Salud y Sexualidad

Fuera de lo común

Ellas querían saber por qué una mujer, el día de su boda, se metería en el baño de un hotel con un hombre desconocido

Jove

Por la entrada principal entra como un sol José Antonio Berger; a Julia le tiemblan las piernas, Estelí quiere comérselo a besos y Margarita lo contempla indiferente. Él se acerca.
- Hola chicas – saluda el Berger.
Margarita trata de pretender que él no esta ahí.
- ¿Seguís resentida conmigo? – pregunta juguetón.
- No, no estoy resentida.
A las chicas no les queda más remedio, por impertérrita solidaridad femenina, que tratarlo con la ley del hielo, hacerle saber que en su barra no es bienvenido.
Berger se va, quizás busca otra presa o un
argumento que le merezca el perdón de Margarita.
- Hay una regla universal en todos los matrimonios – dice Margarita citando casi textualmente al sabio Crish Rock –, la razón principal por la cual las mujeres se mantienen de mal humor es porque se han casado con la tercera opción.

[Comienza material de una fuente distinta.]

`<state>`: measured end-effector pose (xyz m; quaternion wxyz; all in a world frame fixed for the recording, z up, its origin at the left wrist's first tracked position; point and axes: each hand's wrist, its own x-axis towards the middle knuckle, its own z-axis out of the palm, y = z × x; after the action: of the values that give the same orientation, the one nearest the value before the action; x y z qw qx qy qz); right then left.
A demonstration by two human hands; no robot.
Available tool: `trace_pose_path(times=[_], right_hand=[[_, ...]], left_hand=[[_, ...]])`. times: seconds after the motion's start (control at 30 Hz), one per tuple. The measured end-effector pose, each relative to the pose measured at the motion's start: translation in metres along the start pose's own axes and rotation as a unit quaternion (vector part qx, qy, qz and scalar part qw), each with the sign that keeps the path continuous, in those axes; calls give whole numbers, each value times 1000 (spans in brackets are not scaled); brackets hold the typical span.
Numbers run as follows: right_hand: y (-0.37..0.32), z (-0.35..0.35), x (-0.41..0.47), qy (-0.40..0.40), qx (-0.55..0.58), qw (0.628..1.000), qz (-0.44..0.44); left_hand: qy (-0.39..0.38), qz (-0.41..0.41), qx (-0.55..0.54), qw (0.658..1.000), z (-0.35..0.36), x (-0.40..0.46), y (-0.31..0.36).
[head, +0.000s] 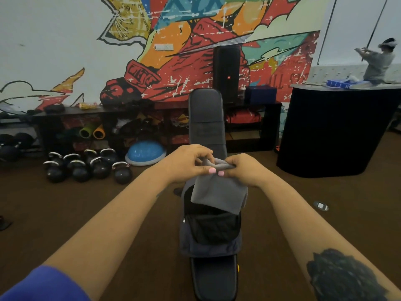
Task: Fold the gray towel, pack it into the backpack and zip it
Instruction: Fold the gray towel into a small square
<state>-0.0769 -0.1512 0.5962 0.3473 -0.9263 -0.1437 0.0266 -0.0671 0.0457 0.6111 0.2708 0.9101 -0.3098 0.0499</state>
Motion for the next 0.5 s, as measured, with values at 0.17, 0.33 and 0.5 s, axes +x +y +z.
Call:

La primera es un príncipe; la segunda, un tipo bello con billete y la tercera… bueno la tercera es lo que caiga. Me da pesar este pobre Héctor.
- ¿Por qué? – pregunta con tono inocente Julia –, si vos decís que no era buena persona.
- Ay amiga – interviene Estelí – hasta las malas personas merecen de vez en cuando algo bueno en su vida y el Héctor no merece, sinceramente, una jugada como la que le hicieron.
- ¿A ver cómo es eso? – quiere saber Julia, enemiga del chisme, pero con una cervecita adentro relaja un tanto sus principios.
- ¿Conocés a José Antonio Berger? – interroga Margarita a Julia.
- Si, es tu, no sé… bicicleta.
- ¡Era mi motoneta!
- ¿Qué paso, pues, que le diste la patadita? – prosigue la curiosidad malsana de Julia.
- Lo baño, mando a hacerle las uñas, un facial, corte de pelo, le compro ropa nueva, le asigno un auto de la empresa y le pago tres meses de
gimnasio más unas clases de sexo tantrico con la Soaud.
- Ajá y salió más veloz que el gallo – trata de adivinar Julia, interrumpiendo el preámbulo de Estelí.
- ¡No! – recuerda Margarita furiosa – lo llevo a la boda de Héctor.
- No me digás, le gustó el Héctor – sigue en sus adivinanzas Julia.
- Lo encontraron con la recién casada en el baño – revela Margarita.
- ¿Cómo?, ¿y el novio? Es decir, el Héctor.
- Abriendo los regalos muy seguramente – ríe Estelí de la desventura ajena.
- En el fondo es mi culpa, lo dejé muy bien, si parecía un príncipe – trata de finalizar la cuestión Julia.
- ¿Y el novio qué hizo?
- Tragársela, ¿qué le quedaba? Fingir demencia – sigue riendo Estelí.
Berger regresa a la barra, Julia y Estelí quieren saber por qué una mujer se metería en el baño de un hotel con él el día de su matrimonio.
- Lo siento Margarita, pero tengo que preguntar – se excusa Julia.
¿Vos José Antonio, qué le hiciste a la Teresa que se metió en el baño con vos a coger?
- ¿Yo? Nada, si no estábamos teniendo sexo.
- No te creo – dice Estelí, Margarita sigue pretendiendo que José Antonio no está ahí ante ella.
- Estaba desmayada en el baño – explica Berger – parece que se pasó de alguna sustancia y yo le estaba dando respiración boca a boca – aclara
con picardía casi imperceptible.
- ¿Fue por eso? – pregunta Margarita intentando creerle.
- Y por qué creés que el marido no la dejó ese mismo día, él entendió – analiza Berger.
Margarita sonríe, lo abraza y besa en un mismo movimiento.
Al fondo, Luis Miguel canta "Miénteme como siempre, por favor miénteme".